Work instruction: Every record, down to the last line, must be given again exactly.

Given information:
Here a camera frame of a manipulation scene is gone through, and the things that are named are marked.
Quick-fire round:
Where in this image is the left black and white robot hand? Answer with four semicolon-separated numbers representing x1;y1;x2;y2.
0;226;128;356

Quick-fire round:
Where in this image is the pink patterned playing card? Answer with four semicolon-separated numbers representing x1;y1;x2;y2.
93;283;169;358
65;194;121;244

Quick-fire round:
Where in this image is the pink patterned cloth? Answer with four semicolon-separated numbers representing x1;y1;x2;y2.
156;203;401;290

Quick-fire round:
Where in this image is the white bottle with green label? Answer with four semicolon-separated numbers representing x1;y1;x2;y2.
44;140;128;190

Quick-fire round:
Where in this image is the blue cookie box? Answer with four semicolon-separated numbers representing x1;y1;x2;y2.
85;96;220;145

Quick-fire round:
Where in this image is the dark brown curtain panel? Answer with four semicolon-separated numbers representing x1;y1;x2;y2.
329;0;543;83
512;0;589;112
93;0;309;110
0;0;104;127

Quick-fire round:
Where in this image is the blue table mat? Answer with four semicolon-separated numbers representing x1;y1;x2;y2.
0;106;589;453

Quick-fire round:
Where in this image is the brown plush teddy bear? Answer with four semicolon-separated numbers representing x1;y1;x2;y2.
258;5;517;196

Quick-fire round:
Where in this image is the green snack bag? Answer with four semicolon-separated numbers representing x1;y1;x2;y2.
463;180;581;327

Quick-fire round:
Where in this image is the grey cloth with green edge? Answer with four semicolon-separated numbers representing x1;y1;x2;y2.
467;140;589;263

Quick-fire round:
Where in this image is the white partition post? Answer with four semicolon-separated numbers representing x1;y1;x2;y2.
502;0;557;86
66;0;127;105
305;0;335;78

Answer to the exercise:
Here a camera frame of a manipulation scene is gone through, and the things that are named are marked.
Quick-fire round:
Where in this image is the left black and white robot hand? Answer with four semicolon-separated numbers representing x1;y1;x2;y2.
0;226;128;356

Quick-fire round:
Where in this image is the pink patterned playing card? Answer with four semicolon-separated numbers representing x1;y1;x2;y2.
93;283;169;358
65;194;121;244

Quick-fire round:
Where in this image is the pink patterned cloth? Answer with four semicolon-separated numbers representing x1;y1;x2;y2.
156;203;401;290

Quick-fire round:
Where in this image is the white bottle with green label? Answer with four semicolon-separated numbers representing x1;y1;x2;y2.
44;140;128;190

Quick-fire round:
Where in this image is the blue cookie box? Answer with four semicolon-separated numbers representing x1;y1;x2;y2.
85;96;220;145

Quick-fire round:
Where in this image is the dark brown curtain panel? Answer with four semicolon-separated numbers representing x1;y1;x2;y2.
329;0;543;83
512;0;589;112
93;0;309;110
0;0;104;127

Quick-fire round:
Where in this image is the blue table mat? Answer with four semicolon-separated numbers representing x1;y1;x2;y2.
0;106;589;453

Quick-fire round:
Where in this image is the brown plush teddy bear? Answer with four semicolon-separated numbers representing x1;y1;x2;y2.
258;5;517;196

Quick-fire round:
Where in this image is the green snack bag? Answer with four semicolon-separated numbers representing x1;y1;x2;y2.
463;180;581;327

Quick-fire round:
Where in this image is the grey cloth with green edge? Answer with four semicolon-separated numbers representing x1;y1;x2;y2.
467;140;589;263

Quick-fire round:
Where in this image is the white partition post? Answer with four semicolon-separated numbers representing x1;y1;x2;y2.
502;0;557;86
66;0;127;105
305;0;335;78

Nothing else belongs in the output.